The response of GH, TSH, FSH and LH secretion to L-dopa administration was investigated in 14 normal subjects and 9 patients with Parkinson's disease in order to evaluate this catecholamine precursor as a pituitary function test. The oral administration of 0.5 or 1.0g L-dopa stimulated GH release in 6 out of 10 normal individuals and 4 out of 6 patients. The peak levels of plasma GH were observed between the periods of 30-90 min after L-dopa, and the peak values of plasma GH were 8.9±1.9ng/m
l in normal subjects and 8.1±2.3 in the patients, but the peak GH levels were less than those observed in the cases of arginine load or insulin-induced hypoglycemia. The remaining 6 subjects and 5 cases (2 normals and 3 patients) who received a single intravenous administration of 50mg L-dopa showed minimal response to L-dopa. Blood glucose, plasma TSH, FSH, LH and insulin levels did not change significantly after the L-dopa administration in all cases, including the subjects in whom plasma GH levels were elevated by L-dopa.
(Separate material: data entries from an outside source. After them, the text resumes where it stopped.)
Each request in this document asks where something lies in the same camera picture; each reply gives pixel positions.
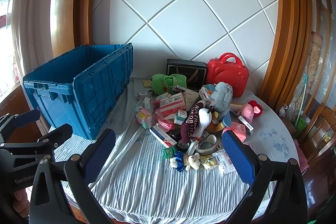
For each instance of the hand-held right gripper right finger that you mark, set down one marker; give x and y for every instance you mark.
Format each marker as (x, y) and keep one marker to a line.
(237, 158)

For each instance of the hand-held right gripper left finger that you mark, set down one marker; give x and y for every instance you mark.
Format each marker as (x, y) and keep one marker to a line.
(101, 153)

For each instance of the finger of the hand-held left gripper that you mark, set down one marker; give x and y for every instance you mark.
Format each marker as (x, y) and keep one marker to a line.
(60, 132)
(26, 116)

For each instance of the yellow green bagged packet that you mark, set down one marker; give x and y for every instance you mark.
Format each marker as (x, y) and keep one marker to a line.
(209, 162)

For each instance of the blue plastic crate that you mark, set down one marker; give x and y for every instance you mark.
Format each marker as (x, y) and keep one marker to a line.
(92, 98)

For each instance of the green plastic jar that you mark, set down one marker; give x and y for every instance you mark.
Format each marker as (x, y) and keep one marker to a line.
(169, 152)

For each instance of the person's left hand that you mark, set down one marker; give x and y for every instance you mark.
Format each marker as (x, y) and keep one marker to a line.
(19, 203)

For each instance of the white sachet packet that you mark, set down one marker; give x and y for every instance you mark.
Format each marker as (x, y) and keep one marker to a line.
(224, 161)

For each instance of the pink flowered box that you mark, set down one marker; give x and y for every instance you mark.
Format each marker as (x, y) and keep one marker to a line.
(236, 132)

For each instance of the grey tape roll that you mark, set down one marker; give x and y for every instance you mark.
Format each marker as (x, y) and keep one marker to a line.
(207, 145)

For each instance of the brown orange plush toy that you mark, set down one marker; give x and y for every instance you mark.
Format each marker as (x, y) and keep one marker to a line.
(216, 127)

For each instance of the small beige bear plush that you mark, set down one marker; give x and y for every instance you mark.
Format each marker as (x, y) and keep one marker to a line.
(194, 161)

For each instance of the pink pig plush toy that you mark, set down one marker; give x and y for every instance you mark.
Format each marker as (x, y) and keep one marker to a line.
(248, 111)

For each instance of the white plush toy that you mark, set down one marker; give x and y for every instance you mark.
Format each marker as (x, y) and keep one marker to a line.
(204, 119)

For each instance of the striped tablecloth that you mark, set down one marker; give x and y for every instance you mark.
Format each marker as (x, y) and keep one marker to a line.
(147, 182)

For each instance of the pastel coloured box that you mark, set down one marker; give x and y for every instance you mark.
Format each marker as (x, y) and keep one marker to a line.
(143, 116)

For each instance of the black tape roll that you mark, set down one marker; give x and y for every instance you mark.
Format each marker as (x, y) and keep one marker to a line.
(182, 145)

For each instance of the maroon lettered cloth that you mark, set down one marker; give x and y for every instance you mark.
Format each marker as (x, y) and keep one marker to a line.
(191, 121)

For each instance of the small blue dressed doll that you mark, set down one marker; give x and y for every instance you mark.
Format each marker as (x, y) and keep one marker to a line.
(178, 161)

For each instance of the blue white long box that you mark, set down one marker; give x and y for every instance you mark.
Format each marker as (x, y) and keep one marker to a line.
(160, 134)

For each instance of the grey plush toy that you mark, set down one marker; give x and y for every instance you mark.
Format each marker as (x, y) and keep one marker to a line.
(223, 95)

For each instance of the green white small box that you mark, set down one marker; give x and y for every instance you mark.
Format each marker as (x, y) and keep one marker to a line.
(181, 117)

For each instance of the pink packet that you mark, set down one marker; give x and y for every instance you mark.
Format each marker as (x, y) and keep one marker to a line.
(166, 123)

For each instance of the pale pink box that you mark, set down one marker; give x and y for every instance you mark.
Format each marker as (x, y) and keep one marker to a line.
(157, 102)

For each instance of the white card box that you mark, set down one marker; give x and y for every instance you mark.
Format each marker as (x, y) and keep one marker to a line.
(190, 98)

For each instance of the yellow notepad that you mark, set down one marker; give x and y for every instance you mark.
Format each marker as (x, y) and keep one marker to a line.
(147, 83)

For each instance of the red toy suitcase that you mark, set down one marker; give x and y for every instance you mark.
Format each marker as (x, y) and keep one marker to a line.
(228, 74)

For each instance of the pink white medicine box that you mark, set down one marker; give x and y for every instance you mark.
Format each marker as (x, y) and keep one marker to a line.
(170, 104)

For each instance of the green mop pole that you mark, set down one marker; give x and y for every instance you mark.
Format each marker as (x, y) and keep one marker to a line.
(302, 100)

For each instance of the wooden chair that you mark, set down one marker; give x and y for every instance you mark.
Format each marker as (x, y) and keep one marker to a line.
(317, 124)

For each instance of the green plush toy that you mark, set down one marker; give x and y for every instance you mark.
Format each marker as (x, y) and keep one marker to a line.
(168, 81)

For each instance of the white curtain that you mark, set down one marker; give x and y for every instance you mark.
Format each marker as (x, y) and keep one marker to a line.
(29, 16)

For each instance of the black gift box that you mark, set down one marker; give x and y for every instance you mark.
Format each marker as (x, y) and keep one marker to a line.
(183, 66)

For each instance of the patterned curtain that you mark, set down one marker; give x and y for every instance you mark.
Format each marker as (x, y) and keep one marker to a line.
(315, 69)

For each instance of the wooden wall frame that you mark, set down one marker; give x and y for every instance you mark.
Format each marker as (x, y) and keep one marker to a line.
(71, 3)
(288, 29)

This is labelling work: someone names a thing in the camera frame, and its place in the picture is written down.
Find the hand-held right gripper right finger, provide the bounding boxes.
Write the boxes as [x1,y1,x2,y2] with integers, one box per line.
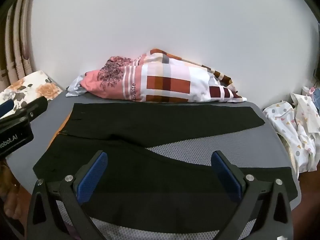
[211,150,293,240]

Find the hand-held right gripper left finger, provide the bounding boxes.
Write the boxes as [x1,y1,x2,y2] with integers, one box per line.
[26,150,108,240]

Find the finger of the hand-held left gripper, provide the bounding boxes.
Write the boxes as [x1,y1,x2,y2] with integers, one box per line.
[0,97,48,128]

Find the black pants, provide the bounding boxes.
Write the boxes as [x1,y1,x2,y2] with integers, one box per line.
[33,102,298,233]

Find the person's left forearm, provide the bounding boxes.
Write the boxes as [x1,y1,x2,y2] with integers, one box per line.
[0,160,22,220]

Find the grey mesh mat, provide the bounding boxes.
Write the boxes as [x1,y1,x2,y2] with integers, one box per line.
[7,90,300,240]

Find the floral cushion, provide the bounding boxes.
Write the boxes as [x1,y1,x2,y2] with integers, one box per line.
[0,70,63,120]

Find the beige patterned curtain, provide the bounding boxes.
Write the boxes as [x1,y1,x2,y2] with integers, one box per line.
[4,0,34,85]

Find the light blue cloth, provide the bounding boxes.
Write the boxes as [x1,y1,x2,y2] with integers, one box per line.
[65,76,88,98]

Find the white dotted cloth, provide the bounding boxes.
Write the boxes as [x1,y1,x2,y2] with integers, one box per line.
[262,93,320,178]

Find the pink checked patterned blanket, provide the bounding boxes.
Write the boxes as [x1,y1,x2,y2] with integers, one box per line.
[81,48,248,103]

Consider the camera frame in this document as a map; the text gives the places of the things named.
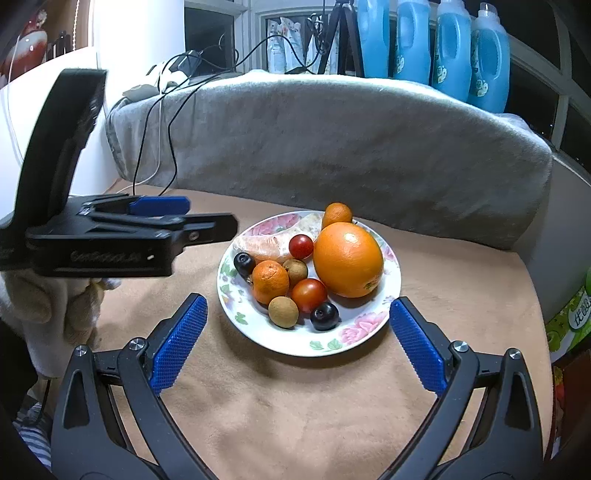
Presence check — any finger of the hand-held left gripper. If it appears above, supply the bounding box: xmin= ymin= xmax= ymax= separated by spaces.
xmin=69 ymin=195 xmax=191 ymax=217
xmin=91 ymin=212 xmax=238 ymax=252

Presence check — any white floral plate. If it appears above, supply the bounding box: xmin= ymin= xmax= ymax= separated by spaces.
xmin=217 ymin=210 xmax=402 ymax=357

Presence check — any grey blanket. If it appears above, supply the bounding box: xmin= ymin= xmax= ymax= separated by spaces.
xmin=105 ymin=69 xmax=554 ymax=252

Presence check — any red carton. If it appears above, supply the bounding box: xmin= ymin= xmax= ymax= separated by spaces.
xmin=551 ymin=351 xmax=591 ymax=462

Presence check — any black tripod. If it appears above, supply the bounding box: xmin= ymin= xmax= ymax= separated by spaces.
xmin=316 ymin=0 xmax=365 ymax=77

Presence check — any large orange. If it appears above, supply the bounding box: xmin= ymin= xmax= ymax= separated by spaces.
xmin=313 ymin=222 xmax=385 ymax=298

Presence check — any red vase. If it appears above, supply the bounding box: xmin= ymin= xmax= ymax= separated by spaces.
xmin=0 ymin=9 xmax=49 ymax=79

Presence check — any small cherry tomato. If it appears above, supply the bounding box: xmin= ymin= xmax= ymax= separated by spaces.
xmin=289 ymin=234 xmax=315 ymax=260

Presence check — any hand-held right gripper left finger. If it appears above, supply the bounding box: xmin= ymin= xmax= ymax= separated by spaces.
xmin=50 ymin=292 xmax=209 ymax=480

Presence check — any brown longan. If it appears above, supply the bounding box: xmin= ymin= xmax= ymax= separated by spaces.
xmin=282 ymin=258 xmax=308 ymax=288
xmin=268 ymin=296 xmax=300 ymax=329

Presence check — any orange peeled pomelo segment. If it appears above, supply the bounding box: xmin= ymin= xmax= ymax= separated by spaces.
xmin=233 ymin=233 xmax=296 ymax=265

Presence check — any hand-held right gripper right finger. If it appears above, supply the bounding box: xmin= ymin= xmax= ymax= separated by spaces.
xmin=381 ymin=296 xmax=544 ymax=480

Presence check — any blue detergent bottle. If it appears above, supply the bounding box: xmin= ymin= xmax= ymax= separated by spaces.
xmin=431 ymin=0 xmax=472 ymax=103
xmin=394 ymin=0 xmax=432 ymax=86
xmin=356 ymin=0 xmax=392 ymax=79
xmin=467 ymin=2 xmax=511 ymax=114

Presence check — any black power adapter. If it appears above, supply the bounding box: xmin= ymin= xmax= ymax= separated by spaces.
xmin=173 ymin=51 xmax=204 ymax=75

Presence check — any white charger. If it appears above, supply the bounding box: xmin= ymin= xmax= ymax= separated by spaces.
xmin=147 ymin=60 xmax=185 ymax=88

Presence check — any large cherry tomato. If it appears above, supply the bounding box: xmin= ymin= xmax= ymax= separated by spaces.
xmin=290 ymin=278 xmax=328 ymax=314

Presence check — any person's left hand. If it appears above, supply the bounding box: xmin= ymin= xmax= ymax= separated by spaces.
xmin=0 ymin=270 xmax=122 ymax=376

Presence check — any striped clothing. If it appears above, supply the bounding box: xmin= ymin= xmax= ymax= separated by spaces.
xmin=14 ymin=401 xmax=54 ymax=467

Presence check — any green carton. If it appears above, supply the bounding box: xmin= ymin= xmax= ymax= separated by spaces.
xmin=545 ymin=268 xmax=591 ymax=347

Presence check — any printed refill pouch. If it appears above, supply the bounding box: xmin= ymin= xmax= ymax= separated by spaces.
xmin=307 ymin=16 xmax=324 ymax=70
xmin=287 ymin=18 xmax=306 ymax=70
xmin=270 ymin=17 xmax=288 ymax=75

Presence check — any black cable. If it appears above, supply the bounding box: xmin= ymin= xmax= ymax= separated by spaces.
xmin=131 ymin=69 xmax=250 ymax=197

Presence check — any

Three normal females with normal menstrual cycle were examined in their follicular and luteal phases, but showed no response in plasma FSH and LH secretion to L-dopa in either phase.
These results indicate that L-dopa has a relatively great potential as a provocative agent for stimulating GH release but only a limiting merit as a pituitary function test because of less reliability than arginine or insulin-induced hypoglycemia. The L-dopa has no significant effect on TSH, FSH and LH secretion in man.